■ Task requirements ■
Filter the material below down to the lines containing the word "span".

########

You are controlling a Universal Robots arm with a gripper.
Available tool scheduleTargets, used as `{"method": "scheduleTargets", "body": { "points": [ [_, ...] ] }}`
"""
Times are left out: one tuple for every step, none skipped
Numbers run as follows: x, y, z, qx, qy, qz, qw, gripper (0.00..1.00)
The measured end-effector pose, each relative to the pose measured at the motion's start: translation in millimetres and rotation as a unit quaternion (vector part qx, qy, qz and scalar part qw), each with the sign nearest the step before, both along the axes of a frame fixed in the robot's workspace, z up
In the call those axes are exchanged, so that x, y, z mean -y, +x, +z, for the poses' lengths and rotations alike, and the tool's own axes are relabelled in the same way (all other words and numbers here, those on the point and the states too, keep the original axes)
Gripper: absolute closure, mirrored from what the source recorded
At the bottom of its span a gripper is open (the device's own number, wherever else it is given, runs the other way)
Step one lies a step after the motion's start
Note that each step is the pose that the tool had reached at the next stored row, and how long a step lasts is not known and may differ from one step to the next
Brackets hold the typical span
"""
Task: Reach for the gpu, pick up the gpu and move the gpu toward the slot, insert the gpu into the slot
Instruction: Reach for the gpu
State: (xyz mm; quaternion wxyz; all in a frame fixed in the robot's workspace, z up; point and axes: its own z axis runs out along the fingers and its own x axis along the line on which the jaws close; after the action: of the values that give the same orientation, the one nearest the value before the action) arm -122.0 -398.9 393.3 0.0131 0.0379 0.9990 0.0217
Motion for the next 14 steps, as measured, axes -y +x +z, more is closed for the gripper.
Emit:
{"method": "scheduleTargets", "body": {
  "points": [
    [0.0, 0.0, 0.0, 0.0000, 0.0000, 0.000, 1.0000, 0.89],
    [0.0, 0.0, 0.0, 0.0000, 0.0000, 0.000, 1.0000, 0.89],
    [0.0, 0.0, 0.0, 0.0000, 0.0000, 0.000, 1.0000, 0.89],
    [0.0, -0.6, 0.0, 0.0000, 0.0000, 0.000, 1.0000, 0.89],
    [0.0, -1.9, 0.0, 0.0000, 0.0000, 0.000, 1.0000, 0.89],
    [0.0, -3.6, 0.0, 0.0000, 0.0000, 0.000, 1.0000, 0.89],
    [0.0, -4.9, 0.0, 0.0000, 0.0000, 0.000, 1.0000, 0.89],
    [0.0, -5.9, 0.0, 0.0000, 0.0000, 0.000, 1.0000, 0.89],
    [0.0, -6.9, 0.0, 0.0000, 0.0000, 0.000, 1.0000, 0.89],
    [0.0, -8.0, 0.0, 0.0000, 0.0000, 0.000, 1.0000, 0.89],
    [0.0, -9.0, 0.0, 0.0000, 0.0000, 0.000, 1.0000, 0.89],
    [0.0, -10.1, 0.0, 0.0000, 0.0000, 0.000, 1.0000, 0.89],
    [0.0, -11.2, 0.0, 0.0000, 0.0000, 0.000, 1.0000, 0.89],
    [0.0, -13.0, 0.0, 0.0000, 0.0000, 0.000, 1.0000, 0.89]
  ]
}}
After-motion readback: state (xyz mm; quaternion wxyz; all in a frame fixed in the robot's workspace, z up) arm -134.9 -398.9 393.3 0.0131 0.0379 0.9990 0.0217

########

■ Exercise solution ■
At the bottom of its span a gripper is open (the device's own number, wherever else it is given, runs the other way)
Brackets hold the typical span

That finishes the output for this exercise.